Output at factories, utilities and mines grew 9.8 percent on year, its fastest pace since October 2010, compared with a 7.8 percent expansion forecast by analysts in a poll and sharply higher than an upward revised figure of 3.8 percent growth in September.

While the October output figures were bolstered by a favourable statistical base, double-digit growth in the manufacturing sector points to a strengthening industrial recovery. Soumya Kanti Ghosh, chief economic advisor at State Bank of India, said Friday's data was likely to push overall economic growth for the year ending in March 2016 above 7.5 percent.

India's economy expanded at an annual rate of 7.4 percent in the July-September quarter, outpacing China's economic growth. "The base effect has played a role, but there is also a sequential momentum for manufacturing driving the index of industrial production, which is a good sign," Ghosh said.

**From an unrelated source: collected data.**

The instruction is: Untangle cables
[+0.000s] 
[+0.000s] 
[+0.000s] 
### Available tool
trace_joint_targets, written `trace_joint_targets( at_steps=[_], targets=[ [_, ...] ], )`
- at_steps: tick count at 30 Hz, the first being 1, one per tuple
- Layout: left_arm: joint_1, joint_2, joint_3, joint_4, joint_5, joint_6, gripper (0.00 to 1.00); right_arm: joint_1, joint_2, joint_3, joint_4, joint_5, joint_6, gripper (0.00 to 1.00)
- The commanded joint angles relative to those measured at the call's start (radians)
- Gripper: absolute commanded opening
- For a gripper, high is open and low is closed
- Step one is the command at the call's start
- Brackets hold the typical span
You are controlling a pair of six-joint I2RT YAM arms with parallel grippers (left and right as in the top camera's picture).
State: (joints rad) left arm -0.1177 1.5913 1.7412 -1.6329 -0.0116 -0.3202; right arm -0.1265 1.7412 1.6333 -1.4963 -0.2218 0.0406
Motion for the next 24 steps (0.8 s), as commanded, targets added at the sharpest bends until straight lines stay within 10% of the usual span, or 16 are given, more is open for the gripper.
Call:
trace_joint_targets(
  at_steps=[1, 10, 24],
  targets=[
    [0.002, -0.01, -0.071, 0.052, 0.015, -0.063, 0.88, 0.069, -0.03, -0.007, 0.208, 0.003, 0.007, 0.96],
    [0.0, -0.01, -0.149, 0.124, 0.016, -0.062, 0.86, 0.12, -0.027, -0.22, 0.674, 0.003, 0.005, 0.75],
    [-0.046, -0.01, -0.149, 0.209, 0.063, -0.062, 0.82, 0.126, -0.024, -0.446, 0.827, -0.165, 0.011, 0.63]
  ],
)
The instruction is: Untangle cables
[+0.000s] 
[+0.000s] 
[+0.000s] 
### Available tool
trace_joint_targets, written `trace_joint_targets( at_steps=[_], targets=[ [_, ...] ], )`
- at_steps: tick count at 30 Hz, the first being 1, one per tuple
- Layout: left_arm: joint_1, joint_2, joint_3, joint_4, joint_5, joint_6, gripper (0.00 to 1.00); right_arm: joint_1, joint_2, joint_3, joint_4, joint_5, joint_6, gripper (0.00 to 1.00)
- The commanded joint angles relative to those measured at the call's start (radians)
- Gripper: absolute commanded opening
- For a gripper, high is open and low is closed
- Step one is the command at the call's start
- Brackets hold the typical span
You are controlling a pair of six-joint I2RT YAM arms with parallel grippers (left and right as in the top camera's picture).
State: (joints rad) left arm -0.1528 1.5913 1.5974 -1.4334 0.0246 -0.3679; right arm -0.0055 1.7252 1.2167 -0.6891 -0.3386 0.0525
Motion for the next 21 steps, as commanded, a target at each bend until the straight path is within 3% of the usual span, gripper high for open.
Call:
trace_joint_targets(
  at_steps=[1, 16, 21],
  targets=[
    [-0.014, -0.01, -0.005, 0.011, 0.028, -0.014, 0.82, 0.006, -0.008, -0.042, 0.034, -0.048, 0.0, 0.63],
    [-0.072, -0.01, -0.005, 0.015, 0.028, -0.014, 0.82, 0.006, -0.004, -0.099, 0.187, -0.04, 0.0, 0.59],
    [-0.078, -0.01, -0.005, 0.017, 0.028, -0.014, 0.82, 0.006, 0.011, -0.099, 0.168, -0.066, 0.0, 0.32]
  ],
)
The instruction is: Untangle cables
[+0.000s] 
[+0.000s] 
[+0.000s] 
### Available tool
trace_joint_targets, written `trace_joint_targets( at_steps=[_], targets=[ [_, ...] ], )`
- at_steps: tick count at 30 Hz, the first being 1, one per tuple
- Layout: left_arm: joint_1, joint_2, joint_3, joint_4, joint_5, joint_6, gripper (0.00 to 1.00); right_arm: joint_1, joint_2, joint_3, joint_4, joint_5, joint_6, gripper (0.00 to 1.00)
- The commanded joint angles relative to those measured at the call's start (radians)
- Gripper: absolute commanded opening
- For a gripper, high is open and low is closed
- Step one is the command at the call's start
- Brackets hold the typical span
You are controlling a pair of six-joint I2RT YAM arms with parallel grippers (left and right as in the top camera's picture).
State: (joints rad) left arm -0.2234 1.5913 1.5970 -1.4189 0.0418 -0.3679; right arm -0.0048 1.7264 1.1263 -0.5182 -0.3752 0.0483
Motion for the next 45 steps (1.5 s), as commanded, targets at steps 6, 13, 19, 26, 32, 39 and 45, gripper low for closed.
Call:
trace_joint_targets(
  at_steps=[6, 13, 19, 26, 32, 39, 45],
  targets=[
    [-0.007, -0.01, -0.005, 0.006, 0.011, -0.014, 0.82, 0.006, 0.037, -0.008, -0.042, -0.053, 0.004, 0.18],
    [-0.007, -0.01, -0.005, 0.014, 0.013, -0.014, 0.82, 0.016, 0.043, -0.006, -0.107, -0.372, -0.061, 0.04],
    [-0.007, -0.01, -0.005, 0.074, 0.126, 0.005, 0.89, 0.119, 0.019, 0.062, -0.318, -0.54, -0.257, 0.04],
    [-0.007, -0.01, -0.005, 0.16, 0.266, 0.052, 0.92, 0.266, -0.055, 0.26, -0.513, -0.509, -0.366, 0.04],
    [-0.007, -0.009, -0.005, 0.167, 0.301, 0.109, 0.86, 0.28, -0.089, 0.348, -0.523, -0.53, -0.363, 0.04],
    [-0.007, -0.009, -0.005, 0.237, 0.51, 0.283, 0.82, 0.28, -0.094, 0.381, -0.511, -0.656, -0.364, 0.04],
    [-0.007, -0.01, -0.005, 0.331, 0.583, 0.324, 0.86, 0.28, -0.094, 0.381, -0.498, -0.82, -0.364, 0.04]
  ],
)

Still, investors are worried about a persistent logjam in parliament that has hurt expectations for the early passage of a new sales tax. Aimed at creating a customs union for India's 1.2 billion people, the Goods and Service Tax (GST) is the biggest revenue shake-up since independence from Britain in 1947.

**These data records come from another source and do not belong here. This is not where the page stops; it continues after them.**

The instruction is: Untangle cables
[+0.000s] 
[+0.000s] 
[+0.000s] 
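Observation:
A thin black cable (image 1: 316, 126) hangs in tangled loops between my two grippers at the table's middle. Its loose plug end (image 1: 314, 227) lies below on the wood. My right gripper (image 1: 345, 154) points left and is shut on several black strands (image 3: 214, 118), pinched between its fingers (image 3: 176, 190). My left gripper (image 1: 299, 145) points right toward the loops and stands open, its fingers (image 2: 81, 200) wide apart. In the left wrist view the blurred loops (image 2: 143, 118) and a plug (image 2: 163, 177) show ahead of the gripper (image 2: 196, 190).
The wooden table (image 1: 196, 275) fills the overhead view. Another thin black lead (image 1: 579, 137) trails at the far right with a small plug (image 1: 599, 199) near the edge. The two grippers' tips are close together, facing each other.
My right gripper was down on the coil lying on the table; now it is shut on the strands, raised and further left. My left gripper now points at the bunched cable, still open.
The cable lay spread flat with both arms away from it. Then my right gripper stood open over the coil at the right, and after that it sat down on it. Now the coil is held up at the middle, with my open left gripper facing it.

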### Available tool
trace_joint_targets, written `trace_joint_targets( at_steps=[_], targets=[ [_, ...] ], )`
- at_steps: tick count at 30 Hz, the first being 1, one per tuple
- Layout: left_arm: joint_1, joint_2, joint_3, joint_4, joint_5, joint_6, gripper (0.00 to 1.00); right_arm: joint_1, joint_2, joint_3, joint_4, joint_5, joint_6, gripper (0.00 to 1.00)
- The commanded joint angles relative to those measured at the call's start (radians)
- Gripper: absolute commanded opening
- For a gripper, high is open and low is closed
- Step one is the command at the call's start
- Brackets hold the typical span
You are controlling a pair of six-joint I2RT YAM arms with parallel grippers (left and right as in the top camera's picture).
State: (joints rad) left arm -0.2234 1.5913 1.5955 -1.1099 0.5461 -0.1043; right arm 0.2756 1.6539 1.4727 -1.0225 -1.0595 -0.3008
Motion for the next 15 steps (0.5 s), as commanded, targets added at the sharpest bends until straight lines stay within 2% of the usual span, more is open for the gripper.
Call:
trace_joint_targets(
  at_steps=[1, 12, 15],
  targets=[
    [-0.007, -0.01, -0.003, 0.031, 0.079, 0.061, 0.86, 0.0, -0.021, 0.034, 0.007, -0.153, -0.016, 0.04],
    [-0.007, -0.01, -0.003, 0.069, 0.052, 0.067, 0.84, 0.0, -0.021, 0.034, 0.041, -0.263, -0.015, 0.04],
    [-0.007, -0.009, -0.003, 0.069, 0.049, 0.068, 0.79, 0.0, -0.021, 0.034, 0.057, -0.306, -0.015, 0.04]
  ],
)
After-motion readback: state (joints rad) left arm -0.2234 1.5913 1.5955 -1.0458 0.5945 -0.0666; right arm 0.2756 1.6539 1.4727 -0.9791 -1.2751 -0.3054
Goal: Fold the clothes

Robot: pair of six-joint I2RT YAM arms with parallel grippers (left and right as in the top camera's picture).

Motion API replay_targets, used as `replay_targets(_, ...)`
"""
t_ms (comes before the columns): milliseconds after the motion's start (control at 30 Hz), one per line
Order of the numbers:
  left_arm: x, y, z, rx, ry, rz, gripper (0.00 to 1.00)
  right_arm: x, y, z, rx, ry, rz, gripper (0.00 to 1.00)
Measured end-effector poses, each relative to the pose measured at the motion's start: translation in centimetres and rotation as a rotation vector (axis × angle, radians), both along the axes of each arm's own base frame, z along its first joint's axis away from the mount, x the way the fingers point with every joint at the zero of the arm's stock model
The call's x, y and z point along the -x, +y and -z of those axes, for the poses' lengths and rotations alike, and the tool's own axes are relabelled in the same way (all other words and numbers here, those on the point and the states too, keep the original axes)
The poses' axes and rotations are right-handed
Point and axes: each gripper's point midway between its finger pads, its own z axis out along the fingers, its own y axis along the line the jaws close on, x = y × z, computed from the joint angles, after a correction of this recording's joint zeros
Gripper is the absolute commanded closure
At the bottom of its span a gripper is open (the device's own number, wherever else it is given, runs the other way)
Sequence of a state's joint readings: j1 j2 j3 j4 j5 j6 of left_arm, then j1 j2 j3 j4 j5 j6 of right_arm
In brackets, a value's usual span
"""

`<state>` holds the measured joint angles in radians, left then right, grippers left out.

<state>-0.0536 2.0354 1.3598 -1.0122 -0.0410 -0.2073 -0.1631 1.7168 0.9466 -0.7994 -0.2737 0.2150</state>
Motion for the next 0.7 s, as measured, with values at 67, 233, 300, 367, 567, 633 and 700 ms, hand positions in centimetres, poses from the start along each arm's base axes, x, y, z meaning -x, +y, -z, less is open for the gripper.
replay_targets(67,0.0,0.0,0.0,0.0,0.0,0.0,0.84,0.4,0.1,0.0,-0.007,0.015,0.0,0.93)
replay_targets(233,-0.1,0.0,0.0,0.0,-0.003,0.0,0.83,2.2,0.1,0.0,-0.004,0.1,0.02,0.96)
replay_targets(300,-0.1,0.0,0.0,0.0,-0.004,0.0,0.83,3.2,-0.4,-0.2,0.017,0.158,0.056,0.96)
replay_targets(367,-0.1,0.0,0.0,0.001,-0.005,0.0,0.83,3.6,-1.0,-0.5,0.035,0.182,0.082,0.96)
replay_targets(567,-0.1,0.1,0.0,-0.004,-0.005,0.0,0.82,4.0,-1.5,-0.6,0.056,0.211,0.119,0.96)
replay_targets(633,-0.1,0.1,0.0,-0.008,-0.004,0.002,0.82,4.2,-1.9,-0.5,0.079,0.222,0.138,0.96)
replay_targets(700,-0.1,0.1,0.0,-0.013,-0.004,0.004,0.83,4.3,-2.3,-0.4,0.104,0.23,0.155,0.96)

Supporters say it will add up to two percentage points to economic growth by replacing multiple federal and state tax levies, a chaotic structure that inflates costs for businesses.

POLITICAL SLUGFEST, STRUCTURAL HEADWINDS

Widely considered a low-hanging reform measure, the tax bill has now become a victim of a battle between Prime Minister Narendra Modi's Bharatiya Janata Party (BJP) and the opposition Congress. India's NSE index closed nearly 1 percent lower on Friday to hit a three-month low.

While Asia's third-largest economy has emerged as the world's fastest growing major economy, it's still not firing on all cylinders. Much of the steam comes from public spending rather than private investment. A lasting industrial recovery is less likely without fixing structural bottlenecks such as the domestic tax system, reckoned Shilan Shah, an economist at Capital Economics.